→ **Work task**
Take the listing below and print exactly the lines starting at the line containing "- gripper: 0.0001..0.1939" and ending at the line containing "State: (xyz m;", both ends included, and no others.

****************************************

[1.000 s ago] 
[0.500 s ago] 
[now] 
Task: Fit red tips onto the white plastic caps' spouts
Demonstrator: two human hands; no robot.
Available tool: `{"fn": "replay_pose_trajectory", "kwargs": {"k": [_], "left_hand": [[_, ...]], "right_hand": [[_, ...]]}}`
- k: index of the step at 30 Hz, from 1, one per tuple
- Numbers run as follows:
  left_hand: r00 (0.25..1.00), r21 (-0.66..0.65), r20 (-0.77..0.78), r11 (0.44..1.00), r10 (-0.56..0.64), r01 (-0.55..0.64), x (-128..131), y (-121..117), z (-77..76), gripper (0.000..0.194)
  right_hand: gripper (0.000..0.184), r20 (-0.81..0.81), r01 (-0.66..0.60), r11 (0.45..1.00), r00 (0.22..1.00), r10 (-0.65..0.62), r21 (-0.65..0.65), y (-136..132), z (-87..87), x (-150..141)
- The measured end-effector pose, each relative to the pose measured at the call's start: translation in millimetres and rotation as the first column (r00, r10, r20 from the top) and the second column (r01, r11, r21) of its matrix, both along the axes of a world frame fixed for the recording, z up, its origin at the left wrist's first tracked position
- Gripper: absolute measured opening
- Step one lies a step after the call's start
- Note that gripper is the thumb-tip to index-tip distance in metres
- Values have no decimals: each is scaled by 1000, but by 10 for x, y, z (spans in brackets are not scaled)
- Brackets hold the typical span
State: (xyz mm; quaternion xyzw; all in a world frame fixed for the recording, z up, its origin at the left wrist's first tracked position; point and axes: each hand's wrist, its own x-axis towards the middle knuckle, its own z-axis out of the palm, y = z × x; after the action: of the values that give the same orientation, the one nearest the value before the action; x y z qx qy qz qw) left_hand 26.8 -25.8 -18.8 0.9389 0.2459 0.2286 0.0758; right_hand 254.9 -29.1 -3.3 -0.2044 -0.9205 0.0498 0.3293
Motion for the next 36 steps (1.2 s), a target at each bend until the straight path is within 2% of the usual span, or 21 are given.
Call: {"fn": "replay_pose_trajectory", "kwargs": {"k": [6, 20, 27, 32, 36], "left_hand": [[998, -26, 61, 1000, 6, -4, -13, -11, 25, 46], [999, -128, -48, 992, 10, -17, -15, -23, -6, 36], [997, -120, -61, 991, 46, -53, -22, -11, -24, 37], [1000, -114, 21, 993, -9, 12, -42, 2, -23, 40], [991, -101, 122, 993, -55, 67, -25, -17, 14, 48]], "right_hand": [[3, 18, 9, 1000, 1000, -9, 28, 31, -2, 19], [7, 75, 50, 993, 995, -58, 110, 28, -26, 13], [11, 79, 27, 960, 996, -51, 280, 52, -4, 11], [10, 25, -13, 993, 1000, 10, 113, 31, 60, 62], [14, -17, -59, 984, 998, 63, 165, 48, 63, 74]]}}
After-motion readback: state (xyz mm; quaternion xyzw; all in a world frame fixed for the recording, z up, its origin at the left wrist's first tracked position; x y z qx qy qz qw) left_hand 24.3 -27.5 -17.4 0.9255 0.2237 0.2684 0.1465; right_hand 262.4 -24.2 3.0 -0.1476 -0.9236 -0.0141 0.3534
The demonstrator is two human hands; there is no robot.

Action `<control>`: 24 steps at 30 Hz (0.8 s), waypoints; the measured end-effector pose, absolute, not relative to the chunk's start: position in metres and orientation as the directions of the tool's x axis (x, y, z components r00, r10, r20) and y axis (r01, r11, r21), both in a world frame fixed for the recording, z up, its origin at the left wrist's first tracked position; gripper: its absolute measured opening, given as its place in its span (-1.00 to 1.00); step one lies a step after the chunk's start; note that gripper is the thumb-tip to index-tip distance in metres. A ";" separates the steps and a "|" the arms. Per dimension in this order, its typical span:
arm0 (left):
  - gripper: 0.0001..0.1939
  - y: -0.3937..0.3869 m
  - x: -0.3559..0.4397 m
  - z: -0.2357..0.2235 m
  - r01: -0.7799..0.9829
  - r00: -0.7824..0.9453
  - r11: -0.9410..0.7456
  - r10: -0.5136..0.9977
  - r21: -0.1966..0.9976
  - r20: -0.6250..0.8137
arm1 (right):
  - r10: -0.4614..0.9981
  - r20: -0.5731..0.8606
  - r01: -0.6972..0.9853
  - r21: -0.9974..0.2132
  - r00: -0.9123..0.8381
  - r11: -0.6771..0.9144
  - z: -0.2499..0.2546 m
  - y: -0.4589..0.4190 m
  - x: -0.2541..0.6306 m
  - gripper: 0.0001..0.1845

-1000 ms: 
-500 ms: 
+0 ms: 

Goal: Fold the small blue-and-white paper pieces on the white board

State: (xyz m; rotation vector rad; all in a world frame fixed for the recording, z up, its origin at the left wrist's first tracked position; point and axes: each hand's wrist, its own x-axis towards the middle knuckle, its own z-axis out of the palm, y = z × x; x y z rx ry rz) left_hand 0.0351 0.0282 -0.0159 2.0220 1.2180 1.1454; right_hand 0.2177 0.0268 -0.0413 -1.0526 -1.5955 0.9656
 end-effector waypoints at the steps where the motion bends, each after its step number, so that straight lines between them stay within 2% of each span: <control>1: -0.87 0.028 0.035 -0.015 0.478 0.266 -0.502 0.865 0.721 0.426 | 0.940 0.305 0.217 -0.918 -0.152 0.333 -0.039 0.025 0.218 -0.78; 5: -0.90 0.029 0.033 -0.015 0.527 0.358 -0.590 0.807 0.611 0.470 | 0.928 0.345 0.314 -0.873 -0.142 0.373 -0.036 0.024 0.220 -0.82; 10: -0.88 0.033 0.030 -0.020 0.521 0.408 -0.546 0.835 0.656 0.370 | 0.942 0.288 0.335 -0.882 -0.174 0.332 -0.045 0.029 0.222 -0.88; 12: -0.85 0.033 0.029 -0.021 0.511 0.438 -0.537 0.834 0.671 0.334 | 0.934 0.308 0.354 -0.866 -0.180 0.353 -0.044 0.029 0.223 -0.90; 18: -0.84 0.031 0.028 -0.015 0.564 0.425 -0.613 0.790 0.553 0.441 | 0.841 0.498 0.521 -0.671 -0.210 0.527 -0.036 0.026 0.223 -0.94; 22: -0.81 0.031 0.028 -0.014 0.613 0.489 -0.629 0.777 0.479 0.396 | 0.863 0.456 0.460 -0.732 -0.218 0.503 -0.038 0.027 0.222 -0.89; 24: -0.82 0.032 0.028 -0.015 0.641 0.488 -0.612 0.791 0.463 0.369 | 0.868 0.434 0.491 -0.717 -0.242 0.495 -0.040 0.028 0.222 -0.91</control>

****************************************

→ **The answer**
  - gripper: 0.0001..0.1939
  - y: -0.3937..0.3869 m
  - x: -0.3559..0.4397 m
  - z: -0.2357..0.2235 m
  - r01: -0.7799..0.9829
  - r00: -0.7824..0.9453
  - r11: -0.9410..0.7456
  - r10: -0.5136..0.9977
  - r21: -0.1966..0.9976
  - r20: -0.6250..0.8137
arm1 (right):
  - r10: -0.4614..0.9981
  - r20: -0.5731..0.8606
  - r01: -0.6972..0.9853
  - r21: -0.9974..0.2132
  - r00: -0.9123..0.8381
  - r11: -0.6771..0.9144
  - z: -0.2499..0.2546 m
  - y: -0.4589..0.4190 m
  - x: -0.2541..0.6306 m
  - gripper: 0.0001..0.1845

-1000 ms: 
-500 ms: 
+0 ms: 

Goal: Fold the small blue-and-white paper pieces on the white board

State: (xyz m; rotation vector rad; all in a world frame fixed for the recording, z up, its origin at the left wrist's first tracked position; point and axes: each hand's wrist, its own x-axis towards the middle knuckle, its own z-axis out of the palm, y = z × x; x y z rx ry rz) left_hand 0.0351 0.0282 -0.0159 2.0220 1.2180 1.1454; right_hand 0.2177 0.0268 -0.0413 -1.0526 -1.5955 0.9656

That completes the answer.